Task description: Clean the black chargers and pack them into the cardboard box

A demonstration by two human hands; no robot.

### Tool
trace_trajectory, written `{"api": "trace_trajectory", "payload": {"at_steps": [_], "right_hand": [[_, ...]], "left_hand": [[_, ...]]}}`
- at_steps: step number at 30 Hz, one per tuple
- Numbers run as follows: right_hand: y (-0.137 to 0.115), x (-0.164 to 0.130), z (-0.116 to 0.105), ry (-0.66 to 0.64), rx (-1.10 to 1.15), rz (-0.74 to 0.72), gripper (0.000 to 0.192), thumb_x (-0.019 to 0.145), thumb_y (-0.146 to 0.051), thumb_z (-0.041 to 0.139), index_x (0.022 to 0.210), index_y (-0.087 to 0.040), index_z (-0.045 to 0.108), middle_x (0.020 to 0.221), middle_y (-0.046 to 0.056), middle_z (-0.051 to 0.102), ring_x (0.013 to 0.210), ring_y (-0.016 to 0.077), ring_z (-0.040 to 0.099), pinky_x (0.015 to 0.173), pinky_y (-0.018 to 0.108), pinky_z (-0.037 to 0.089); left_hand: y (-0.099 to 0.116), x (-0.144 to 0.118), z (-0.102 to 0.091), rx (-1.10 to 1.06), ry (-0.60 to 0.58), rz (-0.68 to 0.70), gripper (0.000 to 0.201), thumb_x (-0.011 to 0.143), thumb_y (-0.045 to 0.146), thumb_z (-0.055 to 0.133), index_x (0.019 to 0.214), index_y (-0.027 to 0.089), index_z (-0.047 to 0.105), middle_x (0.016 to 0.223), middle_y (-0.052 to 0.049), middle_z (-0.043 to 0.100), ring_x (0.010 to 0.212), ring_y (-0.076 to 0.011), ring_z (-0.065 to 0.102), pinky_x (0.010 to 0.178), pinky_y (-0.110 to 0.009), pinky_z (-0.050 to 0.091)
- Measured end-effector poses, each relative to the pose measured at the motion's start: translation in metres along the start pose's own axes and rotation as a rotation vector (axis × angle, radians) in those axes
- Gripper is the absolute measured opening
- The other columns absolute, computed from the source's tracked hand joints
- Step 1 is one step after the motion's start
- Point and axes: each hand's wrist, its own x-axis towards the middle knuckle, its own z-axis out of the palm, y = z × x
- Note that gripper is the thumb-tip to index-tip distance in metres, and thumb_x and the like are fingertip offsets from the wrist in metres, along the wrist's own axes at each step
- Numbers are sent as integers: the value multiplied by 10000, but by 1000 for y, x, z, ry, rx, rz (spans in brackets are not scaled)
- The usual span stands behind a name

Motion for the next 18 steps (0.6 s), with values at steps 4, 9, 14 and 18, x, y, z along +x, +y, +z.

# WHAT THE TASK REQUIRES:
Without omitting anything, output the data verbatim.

# OUTPUT:
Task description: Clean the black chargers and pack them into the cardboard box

A demonstration by two human hands; no robot.

### Tool
trace_trajectory, written `{"api": "trace_trajectory", "payload": {"at_steps": [_], "right_hand": [[_, ...]], "left_hand": [[_, ...]]}}`
- at_steps: step number at 30 Hz, one per tuple
- Numbers run as follows: right_hand: y (-0.137 to 0.115), x (-0.164 to 0.130), z (-0.116 to 0.105), ry (-0.66 to 0.64), rx (-1.10 to 1.15), rz (-0.74 to 0.72), gripper (0.000 to 0.192), thumb_x (-0.019 to 0.145), thumb_y (-0.146 to 0.051), thumb_z (-0.041 to 0.139), index_x (0.022 to 0.210), index_y (-0.087 to 0.040), index_z (-0.045 to 0.108), middle_x (0.020 to 0.221), middle_y (-0.046 to 0.056), middle_z (-0.051 to 0.102), ring_x (0.013 to 0.210), ring_y (-0.016 to 0.077), ring_z (-0.040 to 0.099), pinky_x (0.015 to 0.173), pinky_y (-0.018 to 0.108), pinky_z (-0.037 to 0.089); left_hand: y (-0.099 to 0.116), x (-0.144 to 0.118), z (-0.102 to 0.091), rx (-1.10 to 1.06), ry (-0.60 to 0.58), rz (-0.68 to 0.70), gripper (0.000 to 0.201), thumb_x (-0.011 to 0.143), thumb_y (-0.045 to 0.146), thumb_z (-0.055 to 0.133), index_x (0.019 to 0.214), index_y (-0.027 to 0.089), index_z (-0.047 to 0.105), middle_x (0.016 to 0.223), middle_y (-0.052 to 0.049), middle_z (-0.043 to 0.100), ring_x (0.010 to 0.212), ring_y (-0.076 to 0.011), ring_z (-0.065 to 0.102), pinky_x (0.010 to 0.178), pinky_y (-0.110 to 0.009), pinky_z (-0.050 to 0.091)
- Measured end-effector poses, each relative to the pose measured at the motion's start: translation in metres along the start pose's own axes and rotation as a rotation vector (axis × angle, radians) in those axes
- Gripper is the absolute measured opening
- The other columns absolute, computed from the source's tracked hand joints
- Step 1 is one step after the motion's start
- Point and axes: each hand's wrist, its own x-axis towards the middle knuckle, its own z-axis out of the palm, y = z × x
- Note that gripper is the thumb-tip to index-tip distance in metres, and thumb_x and the like are fingertip offsets from the wrist in metres, along the wrist's own axes at each step
- Numbers are sent as integers: the value multiplied by 10000, but by 1000 for y, x, z, ry, rx, rz (spans in brackets are not scaled)
- The usual span stands behind a name

Motion for the next 18 steps (0.6 s), with values at steps 4, 9, 14 and 18, x, y, z along +x, +y, +z.

No additional answer is expected.